HighPoint RocketRAID133 in RAID01 mode simply hates reading, but it just loves to write… Is it a second Pushkin? :)

Note that even in this mode, which is quite a hard nut for dual-channel solutions, both dual-channel racers, FastTRAK1 TX2000 and RocketRAID133, outperform their four-channel brothers in modes with big writes share.

However, in real applications the read requests are more frequent than writes when they are streaming down on the disk subsystem. So, I suggest that you should not pay too much attention to the "St. Vitus's dance" in the right part of the graphs, no matter how great the controller performed there.

Intel IOMeter: Sequential Read & Write

We decided to take only the most interesting results shown by our testing participants in SequentialRead and SequentialWrite patterns. The table below includes only the maximal values for the data stream, which we managed to read from the array (write onto the array) by each controller tested. The blue color indicates the best result of the four controllers, and the red color - the worst one.

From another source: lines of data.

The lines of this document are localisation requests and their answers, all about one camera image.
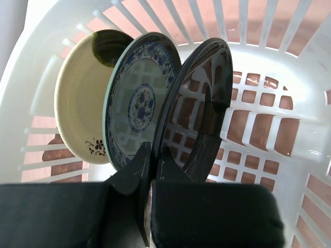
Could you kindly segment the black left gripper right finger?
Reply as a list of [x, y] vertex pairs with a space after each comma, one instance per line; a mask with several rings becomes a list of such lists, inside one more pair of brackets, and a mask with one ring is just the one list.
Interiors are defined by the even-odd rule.
[[164, 148], [152, 183], [156, 247], [283, 247], [283, 229], [266, 187], [194, 182]]

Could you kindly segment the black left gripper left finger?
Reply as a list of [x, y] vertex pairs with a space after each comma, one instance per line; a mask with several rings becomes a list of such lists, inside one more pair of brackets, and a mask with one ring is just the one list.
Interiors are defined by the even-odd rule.
[[1, 247], [148, 247], [151, 144], [103, 182], [1, 185]]

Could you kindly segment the black glossy plate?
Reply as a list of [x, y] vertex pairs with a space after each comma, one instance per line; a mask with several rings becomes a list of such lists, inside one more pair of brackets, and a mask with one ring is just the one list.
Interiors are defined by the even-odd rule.
[[170, 86], [157, 120], [152, 154], [159, 159], [171, 144], [167, 134], [180, 134], [184, 157], [179, 168], [195, 182], [205, 182], [218, 153], [220, 131], [229, 108], [233, 63], [221, 38], [202, 42], [185, 60]]

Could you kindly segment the cream plate with black patch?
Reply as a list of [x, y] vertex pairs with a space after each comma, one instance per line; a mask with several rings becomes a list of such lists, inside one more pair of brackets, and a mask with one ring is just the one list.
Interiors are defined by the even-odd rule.
[[133, 41], [128, 34], [104, 29], [87, 35], [66, 56], [54, 92], [59, 134], [70, 152], [90, 164], [106, 164], [102, 118], [114, 67]]

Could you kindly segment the blue floral patterned plate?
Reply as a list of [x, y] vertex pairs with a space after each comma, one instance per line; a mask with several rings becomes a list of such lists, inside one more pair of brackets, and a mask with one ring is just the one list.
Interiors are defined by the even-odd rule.
[[158, 32], [125, 48], [109, 79], [102, 113], [106, 154], [118, 171], [154, 138], [166, 95], [181, 68], [172, 40]]

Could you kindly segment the white plastic dish rack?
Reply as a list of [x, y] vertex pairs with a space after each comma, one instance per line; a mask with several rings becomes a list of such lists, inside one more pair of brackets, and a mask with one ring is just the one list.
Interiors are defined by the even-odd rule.
[[54, 117], [66, 56], [101, 29], [163, 33], [181, 60], [224, 39], [232, 102], [207, 181], [265, 186], [286, 247], [330, 247], [330, 1], [1, 1], [1, 183], [115, 172], [71, 154]]

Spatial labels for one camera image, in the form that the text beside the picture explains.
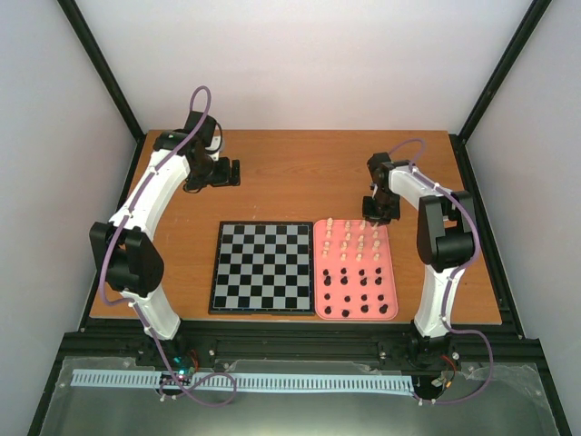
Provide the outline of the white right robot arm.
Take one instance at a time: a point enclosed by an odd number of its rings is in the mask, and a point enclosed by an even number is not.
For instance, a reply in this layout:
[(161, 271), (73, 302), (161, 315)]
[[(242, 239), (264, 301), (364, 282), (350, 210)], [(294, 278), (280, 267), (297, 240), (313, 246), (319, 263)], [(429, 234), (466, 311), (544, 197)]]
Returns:
[(402, 200), (418, 213), (416, 245), (425, 272), (407, 359), (426, 368), (449, 350), (459, 281), (479, 253), (473, 198), (466, 191), (442, 187), (412, 162), (393, 161), (387, 153), (373, 154), (367, 167), (372, 194), (362, 201), (365, 220), (379, 225), (398, 220)]

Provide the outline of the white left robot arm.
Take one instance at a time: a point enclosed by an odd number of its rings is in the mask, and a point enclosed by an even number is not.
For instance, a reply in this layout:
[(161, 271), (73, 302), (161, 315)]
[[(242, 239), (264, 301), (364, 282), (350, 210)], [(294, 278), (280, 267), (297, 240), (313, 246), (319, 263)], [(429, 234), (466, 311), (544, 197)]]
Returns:
[(145, 334), (159, 340), (158, 356), (172, 366), (187, 359), (189, 343), (177, 335), (181, 319), (163, 290), (164, 263), (153, 239), (169, 201), (191, 173), (187, 151), (179, 147), (186, 139), (195, 137), (177, 131), (161, 133), (123, 205), (108, 222), (96, 222), (90, 230), (102, 302), (134, 309)]

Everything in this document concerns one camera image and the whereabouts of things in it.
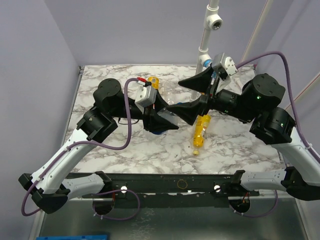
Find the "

As we can see, HighPoint RocketRAID404 manages to process streaming data faster than anyone else. The second position here belongs to Promise TX2000, and the last position (the one featuring most red cells) is occupied by Promise FastTRAK100 TX4. As I have already pointed out in Promise FastTRAK100 TX4 Review, this controller boasts very complex architecture…

Intel IOMeter: WorkStation

Although the table for WorkStation pattern is very big, it is nevertheless very easy to read. Especially if you do not take the actual numbers into account but regard only the cells coloring.

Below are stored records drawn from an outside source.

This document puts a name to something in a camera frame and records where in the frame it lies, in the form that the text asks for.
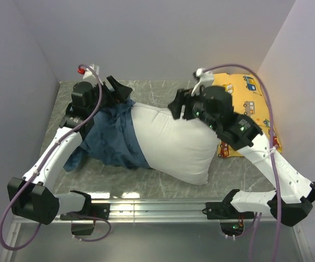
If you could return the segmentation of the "white pillow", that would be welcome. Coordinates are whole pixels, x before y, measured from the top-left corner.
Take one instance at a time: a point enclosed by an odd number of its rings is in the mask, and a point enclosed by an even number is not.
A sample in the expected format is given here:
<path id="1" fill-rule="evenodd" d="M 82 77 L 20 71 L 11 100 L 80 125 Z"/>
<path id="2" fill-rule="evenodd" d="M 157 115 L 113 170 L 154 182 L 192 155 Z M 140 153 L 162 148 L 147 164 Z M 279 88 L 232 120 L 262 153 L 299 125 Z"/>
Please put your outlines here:
<path id="1" fill-rule="evenodd" d="M 131 116 L 136 139 L 149 167 L 183 182 L 208 183 L 209 167 L 220 143 L 199 119 L 173 119 L 170 110 L 136 103 Z"/>

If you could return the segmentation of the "blue cartoon print pillowcase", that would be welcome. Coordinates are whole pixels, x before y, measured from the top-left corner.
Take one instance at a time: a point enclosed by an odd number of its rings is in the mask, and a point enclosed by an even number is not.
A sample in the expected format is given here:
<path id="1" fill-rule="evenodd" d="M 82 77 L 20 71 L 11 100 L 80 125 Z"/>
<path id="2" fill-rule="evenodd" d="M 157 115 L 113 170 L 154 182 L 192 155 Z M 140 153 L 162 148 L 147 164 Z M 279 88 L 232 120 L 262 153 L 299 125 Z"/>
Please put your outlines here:
<path id="1" fill-rule="evenodd" d="M 134 104 L 135 101 L 128 98 L 124 103 L 103 108 L 94 115 L 93 127 L 80 146 L 70 155 L 64 170 L 67 172 L 75 170 L 85 156 L 100 160 L 105 165 L 149 169 L 133 126 Z"/>

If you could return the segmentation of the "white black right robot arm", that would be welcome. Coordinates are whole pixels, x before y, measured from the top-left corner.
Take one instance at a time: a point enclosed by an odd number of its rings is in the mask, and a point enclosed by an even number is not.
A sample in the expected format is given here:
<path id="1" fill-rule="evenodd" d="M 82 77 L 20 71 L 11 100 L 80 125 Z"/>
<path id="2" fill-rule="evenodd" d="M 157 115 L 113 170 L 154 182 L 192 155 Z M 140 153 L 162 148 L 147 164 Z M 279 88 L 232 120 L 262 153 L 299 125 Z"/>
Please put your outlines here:
<path id="1" fill-rule="evenodd" d="M 249 212 L 269 213 L 281 224 L 293 227 L 311 212 L 315 182 L 292 167 L 248 115 L 235 112 L 232 96 L 222 86 L 202 88 L 198 94 L 191 89 L 179 89 L 168 109 L 176 120 L 202 121 L 275 187 L 269 192 L 231 190 L 222 201 L 219 219 Z"/>

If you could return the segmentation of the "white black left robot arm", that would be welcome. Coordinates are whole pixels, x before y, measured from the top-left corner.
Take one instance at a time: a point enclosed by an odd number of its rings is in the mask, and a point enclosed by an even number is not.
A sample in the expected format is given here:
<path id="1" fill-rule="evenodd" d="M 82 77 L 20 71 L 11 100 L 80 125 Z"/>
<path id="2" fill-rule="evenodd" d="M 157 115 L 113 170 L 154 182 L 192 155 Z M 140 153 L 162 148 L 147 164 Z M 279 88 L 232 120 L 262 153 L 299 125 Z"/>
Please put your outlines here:
<path id="1" fill-rule="evenodd" d="M 112 76 L 106 79 L 111 88 L 89 81 L 73 86 L 71 101 L 51 144 L 22 178 L 13 177 L 7 185 L 14 215 L 44 225 L 50 224 L 58 215 L 71 212 L 79 219 L 91 216 L 93 207 L 89 194 L 72 190 L 54 195 L 52 189 L 70 155 L 93 129 L 97 112 L 125 103 L 133 91 Z"/>

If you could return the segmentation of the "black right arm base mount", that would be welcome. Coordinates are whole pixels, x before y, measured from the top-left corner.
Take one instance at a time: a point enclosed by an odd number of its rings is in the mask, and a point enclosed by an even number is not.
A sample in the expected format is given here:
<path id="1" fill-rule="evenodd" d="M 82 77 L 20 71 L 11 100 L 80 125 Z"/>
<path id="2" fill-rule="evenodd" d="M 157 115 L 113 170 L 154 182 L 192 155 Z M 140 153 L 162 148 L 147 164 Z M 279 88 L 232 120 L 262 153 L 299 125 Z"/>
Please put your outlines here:
<path id="1" fill-rule="evenodd" d="M 207 202 L 202 213 L 208 220 L 218 220 L 224 237 L 234 240 L 246 235 L 257 218 L 257 213 L 239 212 L 222 202 Z"/>

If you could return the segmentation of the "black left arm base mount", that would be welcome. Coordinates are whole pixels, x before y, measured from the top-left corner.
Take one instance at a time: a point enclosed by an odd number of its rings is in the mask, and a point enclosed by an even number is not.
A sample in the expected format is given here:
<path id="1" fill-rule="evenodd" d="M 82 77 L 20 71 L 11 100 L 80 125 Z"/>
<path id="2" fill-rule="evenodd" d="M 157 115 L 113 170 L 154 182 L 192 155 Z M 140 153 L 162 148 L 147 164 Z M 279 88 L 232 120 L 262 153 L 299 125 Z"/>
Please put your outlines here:
<path id="1" fill-rule="evenodd" d="M 94 203 L 88 211 L 66 213 L 60 215 L 60 220 L 71 222 L 71 232 L 75 237 L 90 236 L 98 222 L 108 222 L 110 208 L 109 203 Z"/>

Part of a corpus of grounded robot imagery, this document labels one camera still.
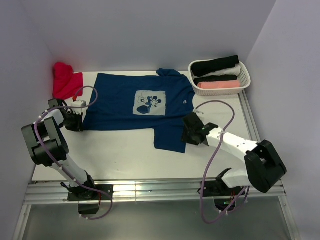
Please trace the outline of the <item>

As we see, FastTRAK100 TX4 controller from Promise won in 4 modes out of 6 (RAID0 or two and three HDDs, RAID 1 and RAID 01). In the remaining two modes the laurels were won by HighPoint RocketRAID404. Here we have every right to state the advantage of the four-channel controllers over their dual-channel counterparts. On the graphs below I showed those modes where this advantage can be seen with a naked eye, or… where it is almost negligible.







On the very last graph we can see an indisputable victory of Promise FastTRAK100 TX4 over its competitors in RAID01.

Intel IOMeter: FileServer and WebServer

The results for these two patterns are arranged in the same way as those for WorkStation. Everything is very illustrative:









In RAID0 arrays of 3 and 4 HDDs promise and HighPoint controllers performed almost equally fast. And in RAID1 array we can already single out a leader: Promise FastTRAK100 TX4. All other testing participants showed pretty much the same performance in this mode. Bearing in mind that in case of dual-channel controllers the HDDs were added to RAID 1 array from different channels, there appears no big difference between the dual-channel solutions and the four-channel HighPoint RocketRAID404. As for Promise FastTRAK100 TX4, the situation is a bit different: I created RAID1 array of hard disk drives connected to different chips and not to different channels of the same chip, which seems to have had some really positive influence on the FastTRAK100 TX4 performance.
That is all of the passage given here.